Problem:
Transcribe the material from its first line onward, ending with the line that contains "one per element" and adding nothing beyond it.

Provided records:
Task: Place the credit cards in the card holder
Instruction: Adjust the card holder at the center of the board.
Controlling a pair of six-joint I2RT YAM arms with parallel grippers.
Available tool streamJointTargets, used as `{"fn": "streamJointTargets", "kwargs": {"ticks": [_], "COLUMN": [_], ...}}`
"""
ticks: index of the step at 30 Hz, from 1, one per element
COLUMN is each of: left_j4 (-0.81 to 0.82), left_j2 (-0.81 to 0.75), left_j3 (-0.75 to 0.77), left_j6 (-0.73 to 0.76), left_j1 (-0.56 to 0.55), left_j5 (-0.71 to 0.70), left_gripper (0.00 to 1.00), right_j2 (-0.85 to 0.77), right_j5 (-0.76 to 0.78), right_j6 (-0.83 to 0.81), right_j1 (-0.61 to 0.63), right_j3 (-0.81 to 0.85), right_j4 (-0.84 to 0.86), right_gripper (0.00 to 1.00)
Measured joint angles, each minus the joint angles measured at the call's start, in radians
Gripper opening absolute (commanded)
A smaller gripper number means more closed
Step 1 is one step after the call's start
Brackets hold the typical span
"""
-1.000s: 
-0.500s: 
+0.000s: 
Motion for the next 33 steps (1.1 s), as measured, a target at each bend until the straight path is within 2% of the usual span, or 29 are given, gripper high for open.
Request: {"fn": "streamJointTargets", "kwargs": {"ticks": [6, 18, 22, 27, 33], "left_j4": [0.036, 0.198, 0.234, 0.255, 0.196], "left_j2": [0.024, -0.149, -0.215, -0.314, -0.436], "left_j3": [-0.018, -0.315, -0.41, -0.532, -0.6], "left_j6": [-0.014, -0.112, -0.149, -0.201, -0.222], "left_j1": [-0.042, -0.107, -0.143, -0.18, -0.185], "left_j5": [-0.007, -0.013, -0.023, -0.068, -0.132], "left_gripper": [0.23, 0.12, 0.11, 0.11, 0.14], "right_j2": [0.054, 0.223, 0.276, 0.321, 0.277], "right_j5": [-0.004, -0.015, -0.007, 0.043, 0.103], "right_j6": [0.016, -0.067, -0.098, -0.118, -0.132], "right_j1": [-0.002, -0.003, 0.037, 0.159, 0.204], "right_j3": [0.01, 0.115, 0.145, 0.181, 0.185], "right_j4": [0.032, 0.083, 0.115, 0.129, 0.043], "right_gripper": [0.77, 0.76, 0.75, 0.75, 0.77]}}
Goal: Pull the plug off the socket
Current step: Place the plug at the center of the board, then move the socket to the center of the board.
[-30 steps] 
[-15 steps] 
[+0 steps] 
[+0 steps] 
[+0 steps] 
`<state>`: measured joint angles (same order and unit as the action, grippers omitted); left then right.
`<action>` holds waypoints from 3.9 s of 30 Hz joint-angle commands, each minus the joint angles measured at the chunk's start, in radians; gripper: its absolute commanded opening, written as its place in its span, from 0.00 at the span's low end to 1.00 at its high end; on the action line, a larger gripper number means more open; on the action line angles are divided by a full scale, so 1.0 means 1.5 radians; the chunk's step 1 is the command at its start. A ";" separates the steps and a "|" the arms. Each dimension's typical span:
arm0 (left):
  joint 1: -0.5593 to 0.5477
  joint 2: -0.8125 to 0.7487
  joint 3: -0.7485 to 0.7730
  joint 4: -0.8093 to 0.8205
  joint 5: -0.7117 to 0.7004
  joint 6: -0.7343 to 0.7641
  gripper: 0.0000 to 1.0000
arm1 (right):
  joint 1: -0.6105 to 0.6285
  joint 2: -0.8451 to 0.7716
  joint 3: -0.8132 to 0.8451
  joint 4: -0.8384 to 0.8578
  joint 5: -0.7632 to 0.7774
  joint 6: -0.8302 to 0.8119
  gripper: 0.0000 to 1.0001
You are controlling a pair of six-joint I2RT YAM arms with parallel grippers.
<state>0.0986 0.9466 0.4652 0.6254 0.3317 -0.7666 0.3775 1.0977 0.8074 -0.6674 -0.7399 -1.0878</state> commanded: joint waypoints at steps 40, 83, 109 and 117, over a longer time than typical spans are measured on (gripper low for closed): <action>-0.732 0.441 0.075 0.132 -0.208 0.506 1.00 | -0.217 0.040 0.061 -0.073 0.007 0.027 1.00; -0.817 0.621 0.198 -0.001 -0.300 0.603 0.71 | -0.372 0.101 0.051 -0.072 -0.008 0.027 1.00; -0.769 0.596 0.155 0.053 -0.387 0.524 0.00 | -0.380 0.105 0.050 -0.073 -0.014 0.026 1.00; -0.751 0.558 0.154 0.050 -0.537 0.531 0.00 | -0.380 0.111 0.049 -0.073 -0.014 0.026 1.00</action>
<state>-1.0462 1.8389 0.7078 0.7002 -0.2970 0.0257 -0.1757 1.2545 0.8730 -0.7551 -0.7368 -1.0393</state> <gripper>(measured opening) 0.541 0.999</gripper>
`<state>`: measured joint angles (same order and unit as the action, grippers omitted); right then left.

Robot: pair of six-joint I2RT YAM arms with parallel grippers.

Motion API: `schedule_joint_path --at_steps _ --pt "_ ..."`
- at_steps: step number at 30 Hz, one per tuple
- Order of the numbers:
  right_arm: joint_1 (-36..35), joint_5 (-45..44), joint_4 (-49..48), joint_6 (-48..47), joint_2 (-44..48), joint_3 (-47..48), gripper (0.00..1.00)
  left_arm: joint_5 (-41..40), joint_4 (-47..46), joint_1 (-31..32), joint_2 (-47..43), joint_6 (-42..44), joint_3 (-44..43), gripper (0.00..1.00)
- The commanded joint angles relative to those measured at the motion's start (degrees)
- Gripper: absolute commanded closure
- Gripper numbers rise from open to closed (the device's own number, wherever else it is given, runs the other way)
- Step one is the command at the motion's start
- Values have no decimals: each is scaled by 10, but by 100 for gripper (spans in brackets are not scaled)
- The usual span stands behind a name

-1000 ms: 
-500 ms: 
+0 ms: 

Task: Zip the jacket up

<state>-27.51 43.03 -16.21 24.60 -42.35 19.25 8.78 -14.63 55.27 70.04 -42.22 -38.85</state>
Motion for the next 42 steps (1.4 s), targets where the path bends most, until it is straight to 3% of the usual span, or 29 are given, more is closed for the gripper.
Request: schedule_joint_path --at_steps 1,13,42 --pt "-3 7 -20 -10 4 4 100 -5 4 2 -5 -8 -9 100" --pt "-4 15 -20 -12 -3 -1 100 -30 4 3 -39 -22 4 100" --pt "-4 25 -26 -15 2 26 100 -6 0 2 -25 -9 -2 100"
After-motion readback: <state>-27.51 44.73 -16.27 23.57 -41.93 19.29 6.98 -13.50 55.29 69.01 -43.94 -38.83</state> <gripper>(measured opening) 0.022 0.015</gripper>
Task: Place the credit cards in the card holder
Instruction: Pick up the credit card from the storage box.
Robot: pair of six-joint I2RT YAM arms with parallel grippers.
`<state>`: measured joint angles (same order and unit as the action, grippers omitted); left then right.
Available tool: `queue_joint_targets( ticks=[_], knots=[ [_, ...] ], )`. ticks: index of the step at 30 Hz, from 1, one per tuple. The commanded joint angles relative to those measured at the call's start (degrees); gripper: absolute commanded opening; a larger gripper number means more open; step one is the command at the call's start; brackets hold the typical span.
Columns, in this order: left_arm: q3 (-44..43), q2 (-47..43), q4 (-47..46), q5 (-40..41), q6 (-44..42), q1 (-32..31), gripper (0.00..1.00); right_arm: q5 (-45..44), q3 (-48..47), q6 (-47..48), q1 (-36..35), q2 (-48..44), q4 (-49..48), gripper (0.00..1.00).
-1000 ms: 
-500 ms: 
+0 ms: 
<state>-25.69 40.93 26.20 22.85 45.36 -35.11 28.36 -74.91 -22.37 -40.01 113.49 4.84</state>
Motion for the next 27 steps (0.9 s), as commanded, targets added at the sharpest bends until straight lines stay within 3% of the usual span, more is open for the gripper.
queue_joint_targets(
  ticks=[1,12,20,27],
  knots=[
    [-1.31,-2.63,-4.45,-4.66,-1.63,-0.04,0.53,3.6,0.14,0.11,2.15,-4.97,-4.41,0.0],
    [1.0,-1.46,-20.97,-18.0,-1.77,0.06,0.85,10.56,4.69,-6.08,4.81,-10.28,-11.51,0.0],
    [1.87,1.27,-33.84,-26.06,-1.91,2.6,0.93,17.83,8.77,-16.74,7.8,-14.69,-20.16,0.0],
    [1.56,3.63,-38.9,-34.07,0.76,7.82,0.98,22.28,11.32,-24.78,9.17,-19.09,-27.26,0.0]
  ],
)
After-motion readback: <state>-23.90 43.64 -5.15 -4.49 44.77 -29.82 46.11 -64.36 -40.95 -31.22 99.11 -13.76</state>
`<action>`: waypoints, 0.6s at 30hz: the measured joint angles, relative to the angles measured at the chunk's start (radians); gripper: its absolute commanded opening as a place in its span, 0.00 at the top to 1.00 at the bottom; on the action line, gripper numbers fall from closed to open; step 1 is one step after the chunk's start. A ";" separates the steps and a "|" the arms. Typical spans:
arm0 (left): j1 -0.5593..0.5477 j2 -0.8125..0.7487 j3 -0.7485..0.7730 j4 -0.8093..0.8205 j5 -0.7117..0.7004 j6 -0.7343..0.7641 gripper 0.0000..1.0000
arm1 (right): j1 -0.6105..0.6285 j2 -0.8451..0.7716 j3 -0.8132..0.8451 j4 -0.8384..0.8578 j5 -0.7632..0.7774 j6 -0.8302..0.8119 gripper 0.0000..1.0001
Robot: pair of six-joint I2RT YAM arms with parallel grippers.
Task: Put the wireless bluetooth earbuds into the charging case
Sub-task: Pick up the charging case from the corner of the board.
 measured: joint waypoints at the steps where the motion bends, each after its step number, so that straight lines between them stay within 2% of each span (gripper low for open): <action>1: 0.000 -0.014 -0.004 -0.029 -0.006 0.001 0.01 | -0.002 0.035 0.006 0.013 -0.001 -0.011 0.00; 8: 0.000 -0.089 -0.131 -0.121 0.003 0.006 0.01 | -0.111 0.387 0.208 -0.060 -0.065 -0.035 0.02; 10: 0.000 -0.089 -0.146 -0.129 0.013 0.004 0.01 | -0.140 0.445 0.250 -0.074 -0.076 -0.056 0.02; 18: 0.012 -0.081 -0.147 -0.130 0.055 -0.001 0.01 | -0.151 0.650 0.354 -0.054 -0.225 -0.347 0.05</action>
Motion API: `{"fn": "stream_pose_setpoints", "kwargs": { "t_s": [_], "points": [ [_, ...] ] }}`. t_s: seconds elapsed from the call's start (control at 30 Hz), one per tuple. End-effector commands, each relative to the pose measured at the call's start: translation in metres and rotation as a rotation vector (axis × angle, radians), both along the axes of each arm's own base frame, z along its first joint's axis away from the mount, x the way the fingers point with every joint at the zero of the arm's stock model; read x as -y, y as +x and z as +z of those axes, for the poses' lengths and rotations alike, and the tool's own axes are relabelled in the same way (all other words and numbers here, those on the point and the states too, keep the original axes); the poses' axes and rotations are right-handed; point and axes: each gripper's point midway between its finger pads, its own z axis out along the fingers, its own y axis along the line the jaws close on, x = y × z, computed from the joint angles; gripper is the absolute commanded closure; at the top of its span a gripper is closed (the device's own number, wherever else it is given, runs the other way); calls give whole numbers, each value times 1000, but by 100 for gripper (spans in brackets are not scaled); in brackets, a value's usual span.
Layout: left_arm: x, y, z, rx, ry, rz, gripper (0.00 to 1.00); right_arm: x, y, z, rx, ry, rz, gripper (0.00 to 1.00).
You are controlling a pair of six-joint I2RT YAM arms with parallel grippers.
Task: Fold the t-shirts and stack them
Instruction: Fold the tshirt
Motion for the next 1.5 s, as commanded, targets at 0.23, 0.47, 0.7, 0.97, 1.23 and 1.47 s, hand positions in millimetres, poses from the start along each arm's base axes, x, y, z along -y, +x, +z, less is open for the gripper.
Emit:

Answer space:
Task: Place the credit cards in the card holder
Instruction: Adjust the card holder at the center of the board.
Controlling a pair of six-joint I2RT YAM arms with parallel grippers.
Available tool streamJointTargets, used as `{"fn": "streamJointTargets", "kwargs": {"ticks": [_], "COLUMN": [_], ...}}`
"""
ticks: index of the step at 30 Hz, from 1, one per element

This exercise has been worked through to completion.